The fast-growing U.S. ETF market could be transformed by major changes in the next few years. Here are six key areas to watch.
1. The Debut of Non-Transparent Actively Managed ETFs
Before year-end, the first non-transparent actively managed ETFs are expected to come to market, according to Daniel McCabe, CEO of Precidian Investments, which developed the strategy that allows ETFs to conceal holdings from investors for months at a time.

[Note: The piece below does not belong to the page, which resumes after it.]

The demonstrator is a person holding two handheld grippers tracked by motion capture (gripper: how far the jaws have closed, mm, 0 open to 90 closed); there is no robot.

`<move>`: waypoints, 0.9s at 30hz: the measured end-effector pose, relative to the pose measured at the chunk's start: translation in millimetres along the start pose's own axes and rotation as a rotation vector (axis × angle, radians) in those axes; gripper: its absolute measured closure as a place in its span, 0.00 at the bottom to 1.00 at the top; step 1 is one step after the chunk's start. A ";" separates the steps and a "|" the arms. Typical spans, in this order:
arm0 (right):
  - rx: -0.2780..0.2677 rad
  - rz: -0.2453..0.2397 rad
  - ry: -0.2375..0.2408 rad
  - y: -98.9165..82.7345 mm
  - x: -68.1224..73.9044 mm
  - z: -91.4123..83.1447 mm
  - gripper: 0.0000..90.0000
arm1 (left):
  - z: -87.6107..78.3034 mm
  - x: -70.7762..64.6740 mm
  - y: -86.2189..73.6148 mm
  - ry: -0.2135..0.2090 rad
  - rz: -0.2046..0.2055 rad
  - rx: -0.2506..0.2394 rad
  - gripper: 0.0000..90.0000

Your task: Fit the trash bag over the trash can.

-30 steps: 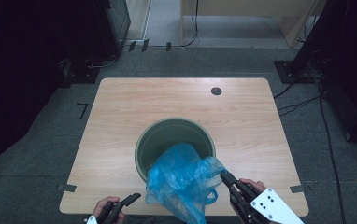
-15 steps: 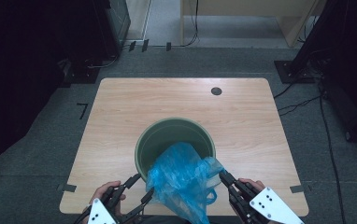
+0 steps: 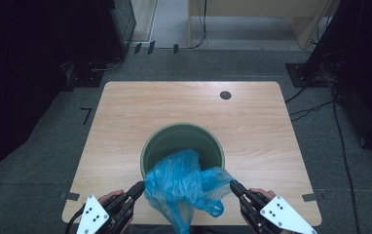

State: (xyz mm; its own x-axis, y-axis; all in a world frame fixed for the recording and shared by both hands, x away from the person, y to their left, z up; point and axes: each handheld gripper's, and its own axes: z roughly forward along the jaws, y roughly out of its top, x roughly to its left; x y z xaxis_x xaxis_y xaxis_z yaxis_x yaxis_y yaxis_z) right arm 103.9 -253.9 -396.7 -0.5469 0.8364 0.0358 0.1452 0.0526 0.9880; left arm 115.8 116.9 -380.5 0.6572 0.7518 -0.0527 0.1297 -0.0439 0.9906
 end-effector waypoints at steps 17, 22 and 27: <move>0.030 -0.009 -0.067 -10.0 -8.7 3.2 1.00 | -6.1 19.1 -16.1 0.047 -0.106 -0.070 0.89; 0.014 -0.019 -0.058 -6.5 -4.1 2.8 1.00 | -13.7 -2.3 -8.0 0.028 0.022 -0.152 0.71; 0.004 -0.012 -0.062 -4.2 -2.5 1.6 1.00 | -24.7 -3.0 -0.4 0.007 -0.003 -0.217 0.68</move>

The Securities and Exchange Commission approved the strategy in April.
A recent Cerulli Associates survey of 35 asset managers found that that 46% indicated they would build nontransparent ETF capabilities.
Douglas Yones, head of exchange-traded products at the NYSE, says the introduction of nontransparent active ETFs could prove to be a “watershed moment” for the ETF industry, leading to an explosion of AUM above the almost $4 trillion that traditional transparent ETFs hold today.

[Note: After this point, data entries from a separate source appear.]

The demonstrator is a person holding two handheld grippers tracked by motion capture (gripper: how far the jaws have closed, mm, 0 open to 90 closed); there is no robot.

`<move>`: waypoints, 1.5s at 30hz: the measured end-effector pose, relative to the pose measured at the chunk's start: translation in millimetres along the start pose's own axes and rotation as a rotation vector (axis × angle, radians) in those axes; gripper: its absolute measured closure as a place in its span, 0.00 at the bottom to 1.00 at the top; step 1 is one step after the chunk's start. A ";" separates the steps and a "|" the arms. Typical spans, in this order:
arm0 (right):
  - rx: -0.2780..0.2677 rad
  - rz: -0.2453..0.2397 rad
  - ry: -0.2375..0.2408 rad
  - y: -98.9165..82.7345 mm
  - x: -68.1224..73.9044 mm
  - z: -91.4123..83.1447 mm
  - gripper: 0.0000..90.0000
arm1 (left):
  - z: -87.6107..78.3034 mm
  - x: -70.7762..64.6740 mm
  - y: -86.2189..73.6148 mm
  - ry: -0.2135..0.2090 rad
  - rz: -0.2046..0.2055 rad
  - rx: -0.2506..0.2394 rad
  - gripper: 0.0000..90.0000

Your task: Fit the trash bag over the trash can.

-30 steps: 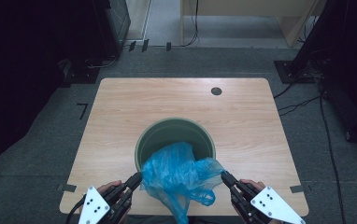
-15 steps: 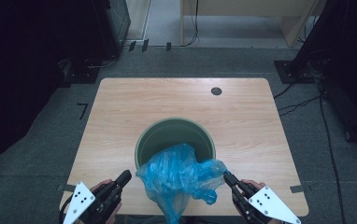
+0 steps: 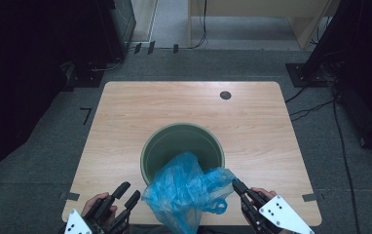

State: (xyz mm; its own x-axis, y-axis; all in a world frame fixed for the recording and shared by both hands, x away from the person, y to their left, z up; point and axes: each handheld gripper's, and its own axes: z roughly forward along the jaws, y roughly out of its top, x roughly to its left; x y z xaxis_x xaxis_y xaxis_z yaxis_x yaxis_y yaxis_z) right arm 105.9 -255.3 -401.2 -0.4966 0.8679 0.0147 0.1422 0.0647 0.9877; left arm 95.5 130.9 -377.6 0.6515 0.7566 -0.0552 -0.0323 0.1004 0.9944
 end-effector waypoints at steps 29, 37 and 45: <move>0.014 -0.021 -0.029 -5.5 -8.4 2.3 1.00 | 18.5 14.3 -0.5 0.062 -0.054 0.165 0.98; 0.025 -0.050 -0.061 -8.4 -16.9 2.4 1.00 | 18.1 34.8 -10.4 0.060 -0.134 0.209 0.99; 0.029 -0.071 -0.087 -8.0 -20.4 -1.9 1.00 | 11.4 41.3 -12.0 0.068 -0.165 0.214 0.99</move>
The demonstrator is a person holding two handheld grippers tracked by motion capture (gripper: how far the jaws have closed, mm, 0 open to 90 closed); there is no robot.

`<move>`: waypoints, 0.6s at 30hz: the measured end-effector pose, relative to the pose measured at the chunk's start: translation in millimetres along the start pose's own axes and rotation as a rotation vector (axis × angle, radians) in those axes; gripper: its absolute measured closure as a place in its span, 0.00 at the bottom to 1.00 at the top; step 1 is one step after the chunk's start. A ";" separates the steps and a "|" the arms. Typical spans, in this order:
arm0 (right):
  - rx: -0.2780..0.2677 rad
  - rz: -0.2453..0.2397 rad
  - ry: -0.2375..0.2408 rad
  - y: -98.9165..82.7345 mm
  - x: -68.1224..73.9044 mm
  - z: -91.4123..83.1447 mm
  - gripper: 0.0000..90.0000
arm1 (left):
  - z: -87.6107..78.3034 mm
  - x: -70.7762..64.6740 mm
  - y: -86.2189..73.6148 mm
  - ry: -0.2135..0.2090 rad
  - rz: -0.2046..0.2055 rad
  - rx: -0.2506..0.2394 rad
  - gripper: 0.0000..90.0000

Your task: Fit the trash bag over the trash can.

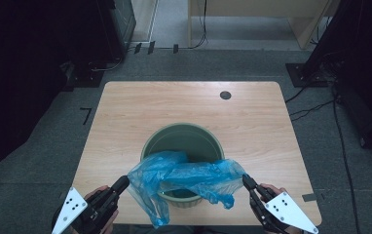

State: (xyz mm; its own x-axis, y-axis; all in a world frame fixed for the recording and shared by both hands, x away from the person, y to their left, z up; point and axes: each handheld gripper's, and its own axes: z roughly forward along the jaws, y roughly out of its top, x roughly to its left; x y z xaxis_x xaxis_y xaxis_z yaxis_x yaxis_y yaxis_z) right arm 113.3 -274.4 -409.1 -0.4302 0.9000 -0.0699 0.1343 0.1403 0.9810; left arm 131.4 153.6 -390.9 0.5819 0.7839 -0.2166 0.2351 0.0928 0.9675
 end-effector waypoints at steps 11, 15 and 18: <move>0.017 0.031 -0.055 -10.3 -18.6 -10.3 1.00 | -5.7 8.6 -4.8 -0.019 -0.041 -0.029 0.93; 0.005 0.020 -0.045 -6.4 -14.5 -10.9 1.00 | -14.9 -16.1 0.4 -0.083 0.083 -0.098 0.75; 0.005 0.018 -0.040 -6.1 -11.8 -10.1 1.00 | -19.5 -28.1 6.6 -0.108 0.067 -0.145 0.65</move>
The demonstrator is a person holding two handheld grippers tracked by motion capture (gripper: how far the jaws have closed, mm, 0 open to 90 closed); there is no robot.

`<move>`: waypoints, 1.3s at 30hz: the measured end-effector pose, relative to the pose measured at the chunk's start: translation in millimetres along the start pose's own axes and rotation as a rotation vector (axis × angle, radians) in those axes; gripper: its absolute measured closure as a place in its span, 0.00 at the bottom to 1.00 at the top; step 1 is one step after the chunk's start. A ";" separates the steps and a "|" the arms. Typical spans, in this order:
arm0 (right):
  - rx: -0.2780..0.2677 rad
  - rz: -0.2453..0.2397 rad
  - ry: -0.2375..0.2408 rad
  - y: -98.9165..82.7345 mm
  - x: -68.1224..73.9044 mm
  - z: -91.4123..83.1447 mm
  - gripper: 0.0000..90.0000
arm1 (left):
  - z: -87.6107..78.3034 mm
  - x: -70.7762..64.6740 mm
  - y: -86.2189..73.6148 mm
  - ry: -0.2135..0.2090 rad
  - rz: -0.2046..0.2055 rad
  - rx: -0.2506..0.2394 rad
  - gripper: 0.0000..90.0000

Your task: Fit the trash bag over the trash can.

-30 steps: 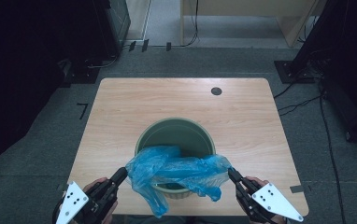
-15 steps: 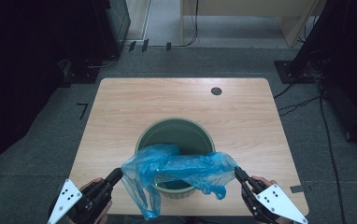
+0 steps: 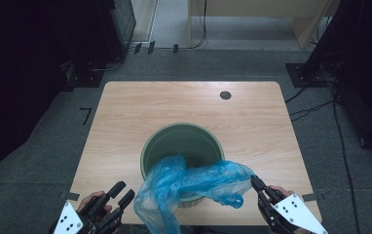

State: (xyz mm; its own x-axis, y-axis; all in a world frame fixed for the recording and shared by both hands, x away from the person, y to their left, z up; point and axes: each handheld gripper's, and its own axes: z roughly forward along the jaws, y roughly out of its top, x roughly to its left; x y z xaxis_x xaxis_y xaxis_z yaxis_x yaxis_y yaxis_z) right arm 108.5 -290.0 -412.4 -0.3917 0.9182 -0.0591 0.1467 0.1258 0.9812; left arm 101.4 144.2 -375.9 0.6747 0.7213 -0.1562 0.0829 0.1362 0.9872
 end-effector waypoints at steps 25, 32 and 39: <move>-0.043 -0.056 0.050 2.3 8.3 -7.0 1.00 | 15.3 -24.6 -2.6 0.141 0.054 0.113 0.95; -0.056 -0.069 0.039 0.5 4.5 -19.6 1.00 | -4.7 -3.1 5.7 0.108 -0.006 0.103 0.99; -0.046 -0.058 0.031 -8.7 -2.4 -36.9 1.00 | -13.2 9.0 -5.4 0.100 -0.057 0.155 0.99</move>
State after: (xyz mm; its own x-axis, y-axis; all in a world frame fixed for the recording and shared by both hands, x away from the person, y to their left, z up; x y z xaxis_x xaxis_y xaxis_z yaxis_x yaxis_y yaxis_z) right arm 74.7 -307.2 -414.0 -0.4267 0.8975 -0.1112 0.0809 0.1603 0.9837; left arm 97.4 158.9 -383.0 0.5899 0.7806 -0.2067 0.2360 0.0781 0.9686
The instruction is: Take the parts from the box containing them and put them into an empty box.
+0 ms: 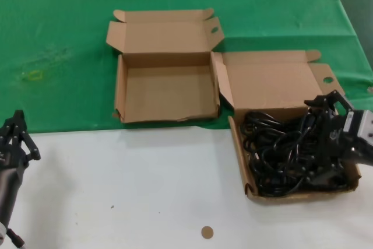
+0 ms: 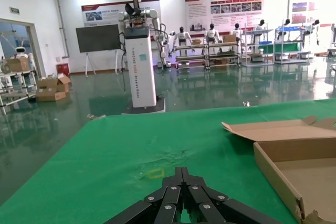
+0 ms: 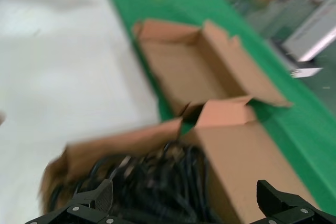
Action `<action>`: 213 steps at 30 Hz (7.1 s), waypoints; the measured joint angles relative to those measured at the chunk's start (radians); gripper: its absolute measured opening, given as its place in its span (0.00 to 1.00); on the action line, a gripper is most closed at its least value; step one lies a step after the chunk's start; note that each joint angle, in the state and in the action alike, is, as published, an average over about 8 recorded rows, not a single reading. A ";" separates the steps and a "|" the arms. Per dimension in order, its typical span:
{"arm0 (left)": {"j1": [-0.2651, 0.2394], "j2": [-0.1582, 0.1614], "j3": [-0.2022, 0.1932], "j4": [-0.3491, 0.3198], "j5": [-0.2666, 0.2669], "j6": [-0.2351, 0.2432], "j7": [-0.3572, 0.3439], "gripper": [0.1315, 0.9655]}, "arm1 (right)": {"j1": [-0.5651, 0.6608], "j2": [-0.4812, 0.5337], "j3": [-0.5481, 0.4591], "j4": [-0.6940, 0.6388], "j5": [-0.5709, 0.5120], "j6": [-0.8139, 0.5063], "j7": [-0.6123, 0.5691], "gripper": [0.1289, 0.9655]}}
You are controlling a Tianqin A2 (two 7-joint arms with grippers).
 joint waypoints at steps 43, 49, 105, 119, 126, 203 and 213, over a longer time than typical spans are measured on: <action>0.000 0.000 0.000 0.000 0.000 0.000 0.000 0.01 | 0.223 -0.359 0.299 -0.429 -0.432 -0.755 -0.392 0.89; 0.000 0.000 0.000 0.000 0.000 0.000 0.000 0.01 | 0.228 -0.376 0.306 -0.452 -0.450 -0.779 -0.410 0.79; 0.000 0.000 0.000 0.000 0.000 0.000 0.000 0.01 | 0.477 -0.488 0.315 -0.442 -0.553 -0.946 -0.291 0.11; 0.000 0.000 0.000 0.000 0.000 0.000 0.000 0.01 | 0.635 -0.741 0.229 -0.676 -0.618 -0.890 -0.329 0.11; 0.000 0.000 0.000 0.000 0.000 0.000 0.000 0.01 | 0.705 -0.877 0.199 -0.847 -0.628 -0.848 -0.384 0.11; 0.000 0.000 0.000 0.000 0.000 0.000 0.000 0.23 | 0.539 -1.081 0.397 -1.102 -0.449 -0.426 -0.540 0.93; 0.000 0.000 0.000 0.000 0.000 0.000 0.000 0.49 | 0.345 -1.056 0.471 -0.916 -0.382 -0.294 -0.472 0.99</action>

2. Threats to the Tax Efficiency of ETFs
The ETF tax efficiency advantage could end because the more popular ETFs become, the more revenue the U.S. Treasury forfeits as a result.
Unlike mutual funds, ETFs are not required to distribute capital gains to shareholders when their securities are sold for a profit to meet redemptions or free up cash for new investments. When redeeming — and creating — shares, ETFs use in-kind transactions, which are not considered cash transactions and therefore do not result in pass-through capital gains.
Fordham University of Law Professor Jeffrey Colon has called for the repeal of Section 852 (b) (6) of the Internal Revenue Code, which allows for the tax-free distribution of capital gains in ETFs and in mutual funds. He labels the taxation of in-kind ETF redemptions “the great ETF tax swindle.”